Movies about powerful men behaving badly when trapped like rats have become something of their own genre in Hollywood. Notable examples include George Clooney’s brazen “fixer” in Michael Clayton, Christian Bale’s murderously lascivious Patrick Bateman in American Psycho (a movie as sweet as it is transgressive and cynical), and now Richard Gere’s Robert Miller in Arbitrage, the first narrative feature from young documentarian Nicholas Jarecki (The Outsider).
The Miller character is a cross between economist Nouriel Roubini and a younger Warren Buffett — though he’s also a man desperately trying to convince his family that he’s a modern Atticus Finch. The first 20 minutes of the film are spent gradually going through the motions of Miller’s schedule, which coolly marries his legitimate office routine and his sordid affairs. In fact, it’s presented so coolly that it may be the most realistic portrayal ever of just how easily white-collar criminals blend the legal with the illicit.
Miller’s comeuppance is on the horizon, however, when he gambles hundreds of millions of dollars of his hedge fund’s cash on a bad bet. His despair is then multiplied after a car accident reminiscent of Ted Kennedy’s Chappaquiddick crash, which leaves one of his various mistresses dead, her cocktail dress soaked in blood.
Miller flees the scene with multiple broken ribs and possible internal bleeding, and phones a “friend,” ex-convict Jimmy Grant (Nate Parker), whose father did business with Miller. The rat believes he is absolved and on the verge of getting off Scott-free, but the law is actually hot on his trail in the form of the suspicious Detective Bryer (played by Tim Roth with a palette of facial expressions that simultaneously charm and spell doom), who vows that he will “not let another rich asshole get away with murder.”
Despite a dearth of memorable roles in recent years (2002’s Chicago notwithstanding), Gere is back to form here. Draped in a bespoke suit and sporting a mercurial temper, the actor’s ferocity ranges from used-car-salesman persuasiveness to remorseless, rip-out-your-jugular aggressiveness.

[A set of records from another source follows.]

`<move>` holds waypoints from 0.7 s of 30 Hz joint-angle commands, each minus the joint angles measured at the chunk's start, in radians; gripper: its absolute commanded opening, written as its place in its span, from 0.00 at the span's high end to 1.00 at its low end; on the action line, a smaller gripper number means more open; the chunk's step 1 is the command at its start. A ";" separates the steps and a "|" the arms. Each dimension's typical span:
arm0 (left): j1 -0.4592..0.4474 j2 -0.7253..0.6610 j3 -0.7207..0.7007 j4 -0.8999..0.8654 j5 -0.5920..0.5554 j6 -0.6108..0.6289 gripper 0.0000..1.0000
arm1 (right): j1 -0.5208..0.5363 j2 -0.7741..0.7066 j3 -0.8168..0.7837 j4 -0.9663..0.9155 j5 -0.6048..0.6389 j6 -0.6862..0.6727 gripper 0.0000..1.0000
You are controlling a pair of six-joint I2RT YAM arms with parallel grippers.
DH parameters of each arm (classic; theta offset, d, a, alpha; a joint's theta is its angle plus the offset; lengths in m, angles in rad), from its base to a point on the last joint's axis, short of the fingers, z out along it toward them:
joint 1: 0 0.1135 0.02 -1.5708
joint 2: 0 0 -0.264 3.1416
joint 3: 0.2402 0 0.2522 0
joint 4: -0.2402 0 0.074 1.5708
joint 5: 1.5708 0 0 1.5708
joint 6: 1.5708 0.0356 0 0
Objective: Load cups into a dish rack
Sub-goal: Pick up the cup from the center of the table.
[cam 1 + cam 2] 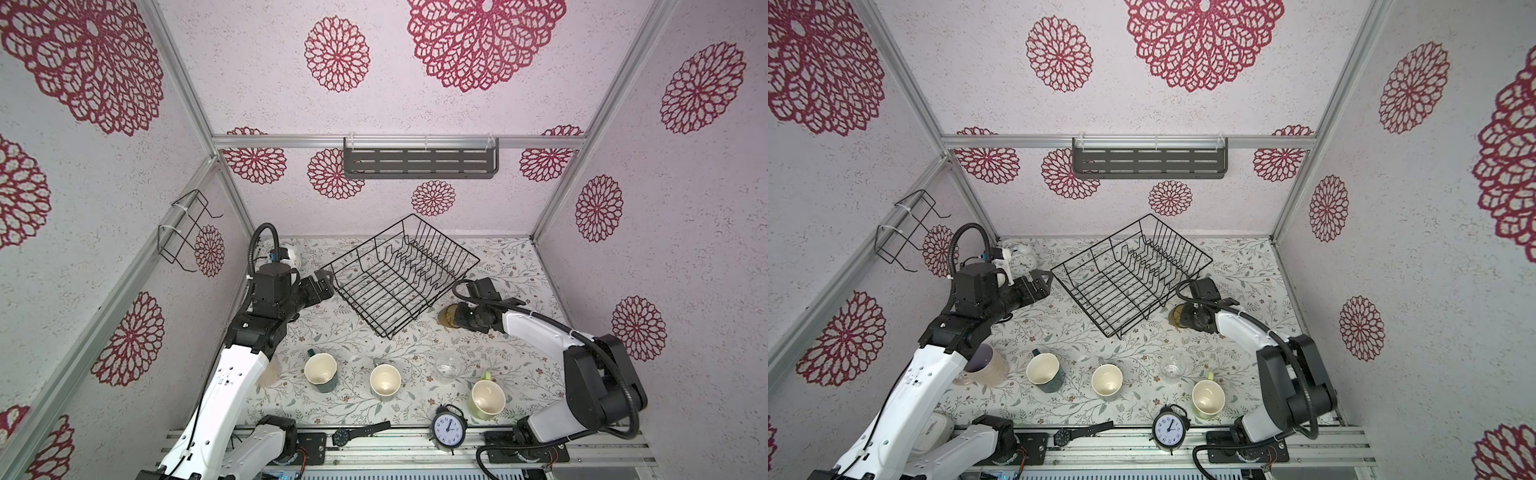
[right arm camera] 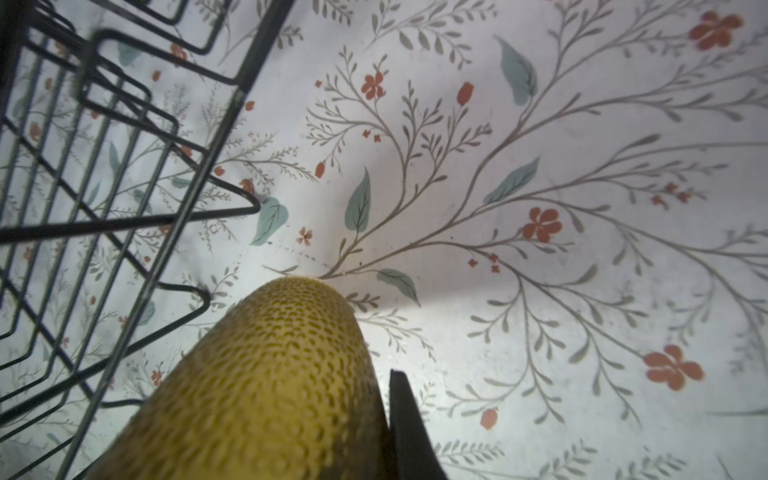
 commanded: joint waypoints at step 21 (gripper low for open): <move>-0.201 0.186 0.163 0.389 0.903 -0.449 0.03 | 0.077 -0.415 -0.119 1.034 -0.713 -0.113 1.00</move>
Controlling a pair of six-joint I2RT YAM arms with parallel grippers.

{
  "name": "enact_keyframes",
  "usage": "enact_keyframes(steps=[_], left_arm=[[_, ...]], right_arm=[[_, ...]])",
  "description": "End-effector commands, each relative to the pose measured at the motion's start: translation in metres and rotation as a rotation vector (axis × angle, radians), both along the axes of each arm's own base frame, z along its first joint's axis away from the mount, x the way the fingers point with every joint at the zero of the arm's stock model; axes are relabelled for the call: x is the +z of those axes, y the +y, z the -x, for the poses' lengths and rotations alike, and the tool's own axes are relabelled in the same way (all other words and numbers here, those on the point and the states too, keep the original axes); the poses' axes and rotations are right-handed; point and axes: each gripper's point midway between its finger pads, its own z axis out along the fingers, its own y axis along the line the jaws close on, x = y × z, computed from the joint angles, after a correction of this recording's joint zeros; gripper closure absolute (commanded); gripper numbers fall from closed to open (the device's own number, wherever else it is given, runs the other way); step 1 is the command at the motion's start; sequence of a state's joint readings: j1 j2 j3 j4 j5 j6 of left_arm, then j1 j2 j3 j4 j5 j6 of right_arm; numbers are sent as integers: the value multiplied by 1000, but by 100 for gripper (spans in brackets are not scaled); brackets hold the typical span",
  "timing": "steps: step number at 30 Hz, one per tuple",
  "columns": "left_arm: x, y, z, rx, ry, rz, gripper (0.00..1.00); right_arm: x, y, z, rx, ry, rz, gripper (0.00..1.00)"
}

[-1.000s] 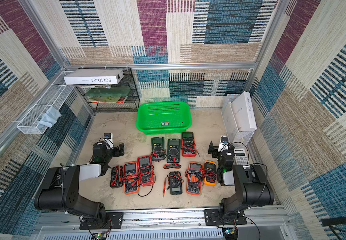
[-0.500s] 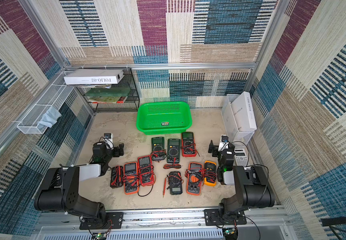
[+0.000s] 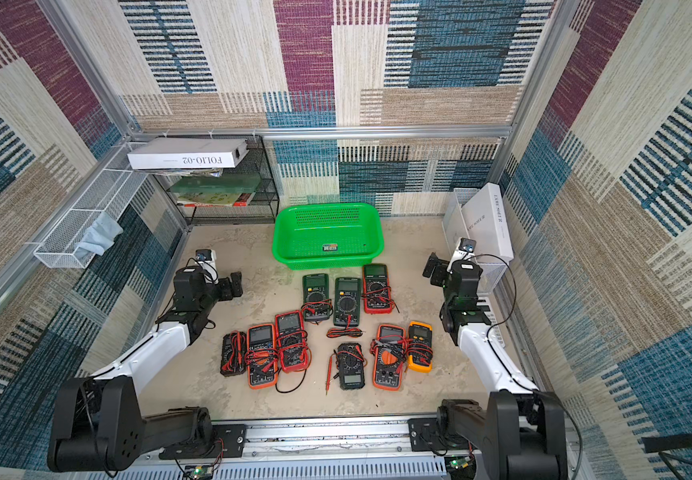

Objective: Put the multimeter into the basket
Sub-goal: Pick up the multimeter from the center of the board.

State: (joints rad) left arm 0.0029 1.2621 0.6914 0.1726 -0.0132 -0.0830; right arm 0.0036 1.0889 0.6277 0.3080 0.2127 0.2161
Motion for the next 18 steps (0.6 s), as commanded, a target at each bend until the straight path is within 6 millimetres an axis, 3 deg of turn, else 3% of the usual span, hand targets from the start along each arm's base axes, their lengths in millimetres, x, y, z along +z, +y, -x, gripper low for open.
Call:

Miller is a chameleon who’s not ashamed of his practiced camouflage, though he insists on regularly defining himself in a way that’s more favorable to his image.

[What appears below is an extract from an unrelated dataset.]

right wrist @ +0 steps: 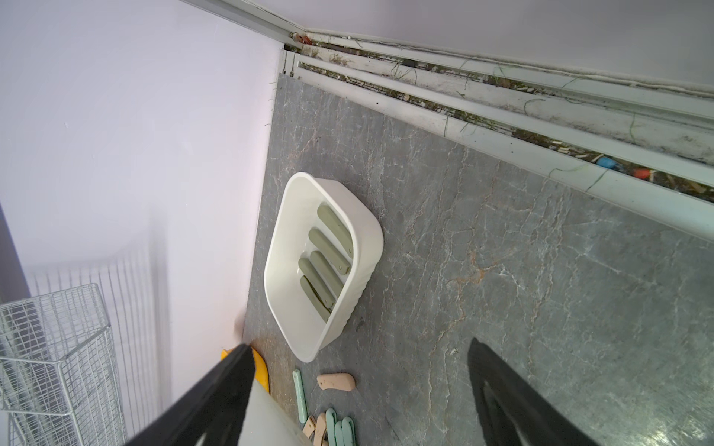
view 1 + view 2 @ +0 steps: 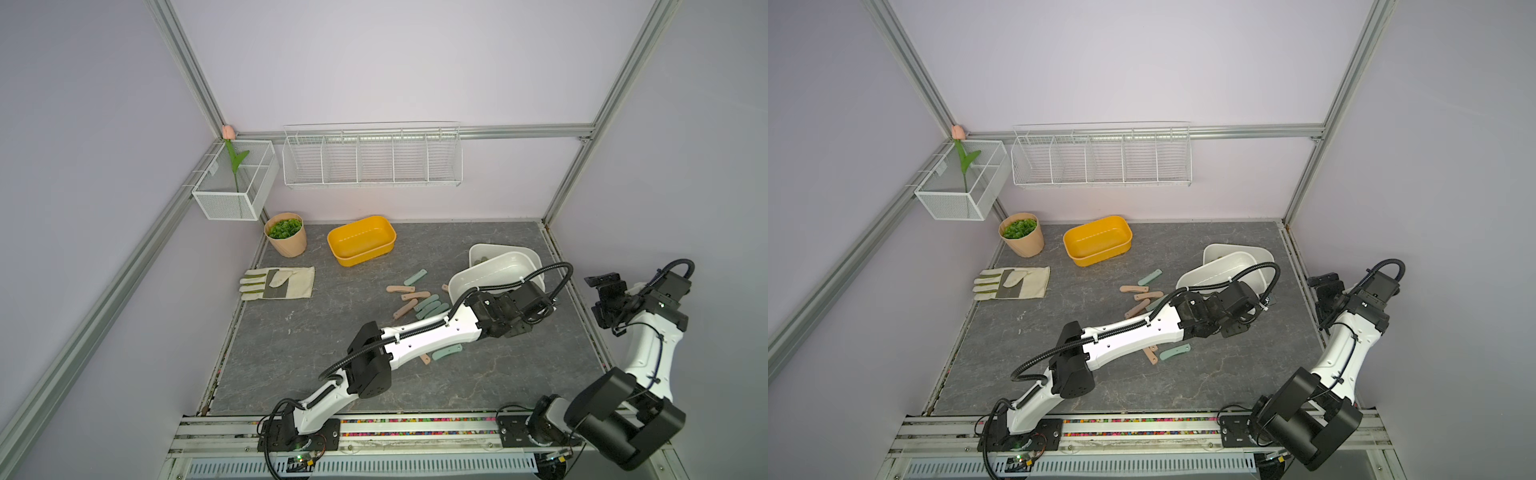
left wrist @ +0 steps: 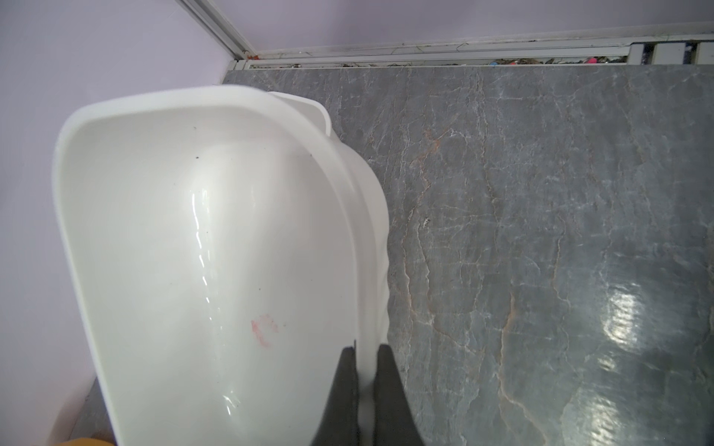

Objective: Place the fruit knives into the storage box by color
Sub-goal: Place the storage box at the center of the board.

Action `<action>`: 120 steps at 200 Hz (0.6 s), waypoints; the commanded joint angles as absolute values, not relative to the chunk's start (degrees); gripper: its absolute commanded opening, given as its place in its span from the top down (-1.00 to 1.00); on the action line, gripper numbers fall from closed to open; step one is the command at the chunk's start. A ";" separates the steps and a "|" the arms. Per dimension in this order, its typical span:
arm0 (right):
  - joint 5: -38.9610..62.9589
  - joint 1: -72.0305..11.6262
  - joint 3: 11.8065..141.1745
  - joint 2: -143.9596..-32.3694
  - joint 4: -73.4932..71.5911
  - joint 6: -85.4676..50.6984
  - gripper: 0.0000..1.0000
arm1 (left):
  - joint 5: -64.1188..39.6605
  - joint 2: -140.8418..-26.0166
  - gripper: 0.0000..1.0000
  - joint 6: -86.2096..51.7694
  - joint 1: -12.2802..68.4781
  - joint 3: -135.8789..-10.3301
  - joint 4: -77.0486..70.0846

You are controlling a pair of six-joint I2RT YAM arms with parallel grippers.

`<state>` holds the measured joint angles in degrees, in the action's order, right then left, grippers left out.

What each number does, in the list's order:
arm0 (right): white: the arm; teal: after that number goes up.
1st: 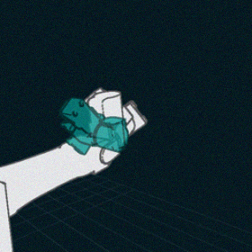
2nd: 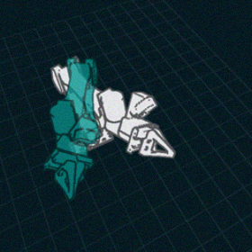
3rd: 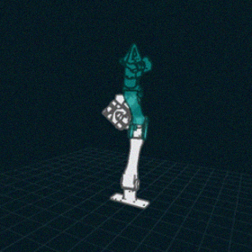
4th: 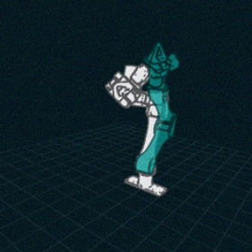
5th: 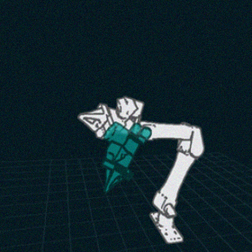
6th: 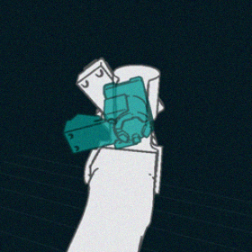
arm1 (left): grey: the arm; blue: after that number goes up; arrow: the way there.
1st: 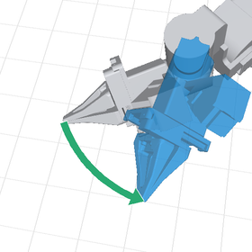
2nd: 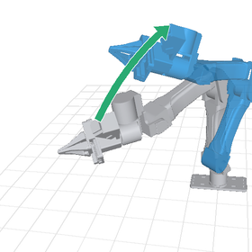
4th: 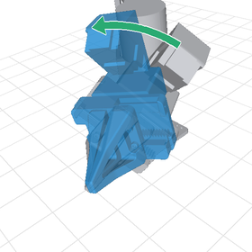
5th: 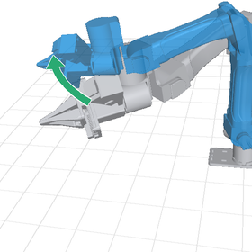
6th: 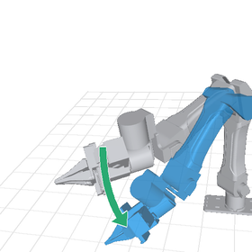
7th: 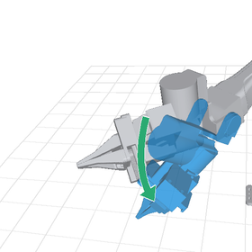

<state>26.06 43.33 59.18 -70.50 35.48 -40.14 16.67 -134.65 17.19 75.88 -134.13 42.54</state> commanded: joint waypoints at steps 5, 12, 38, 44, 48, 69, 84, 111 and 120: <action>27.84 43.75 57.81 -69.42 34.06 -41.08 -0.79 | 13.70 -138.28 1.00 19.13 76.86 -138.49 40.26; 27.95 43.85 57.83 -69.50 33.93 -41.17 -0.79 | 13.24 -139.12 1.00 19.03 76.99 -139.25 40.25; 28.67 43.86 57.97 -69.81 33.56 -41.48 -0.79 | 11.37 -141.28 1.00 18.98 77.63 -140.05 39.24; 28.91 43.86 57.92 -69.95 33.45 -41.57 -0.79 | 11.05 -141.69 1.00 18.95 77.67 -140.01 38.99; 29.06 43.86 57.93 -70.00 33.46 -41.67 -0.80 | 10.81 -141.88 1.00 18.97 77.69 -140.12 38.90; 29.72 43.86 57.71 -70.03 33.10 -41.92 -0.80 | 10.10 -143.34 1.00 18.76 77.78 -140.27 38.50; 30.12 43.86 57.58 -70.14 32.91 -41.90 -0.80 | 9.94 -144.24 1.00 18.70 77.78 -140.76 38.58; 30.66 43.86 57.24 -70.22 32.35 -42.23 -0.80 | 9.91 -145.41 1.00 18.54 77.78 -141.36 38.51; 30.84 43.86 57.22 -70.19 32.29 -42.21 -0.80 | 9.94 -145.77 1.00 18.45 77.72 -141.66 38.58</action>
<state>29.26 43.46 58.22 -70.50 33.52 -41.23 10.39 -144.29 17.69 77.65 -138.56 39.66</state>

When confronted by his daughter (Brit Marling) over fraudulent accounting practices, he falls back on the standard defense: “It’s my job. I’m the patriarch. You don’t know what this world demands of me.” But when told, “Nothing is beyond money with you, Robert,” he simply nods in agreement. The cockeyed spin of Miller’s moral compass is clearly defined and acceptable to him no matter what, even when he’s attempting to put on a Mr. Chips facade for his wife (Susan Sarandon) and kids.
It should be noted that the practice of “arbitrage” in over-simplified terms refers to buying a commodity in one market at a low price in order to sell it at a higher price elsewhere. It is to bet on both sides of the game, and in Arbitrage Miller literally carries out this financial practice while also exploiting the cluelessness of his family and colleagues.
But amid the cluelessness, Jarecki does well in keeping the film focused on Miller as he’s psychologically batted from place to place. One complaint: the first-time director settles for telling us everything instead of allowing the audience to interpret events. That complaint aside, Arbitrage is highly recommended.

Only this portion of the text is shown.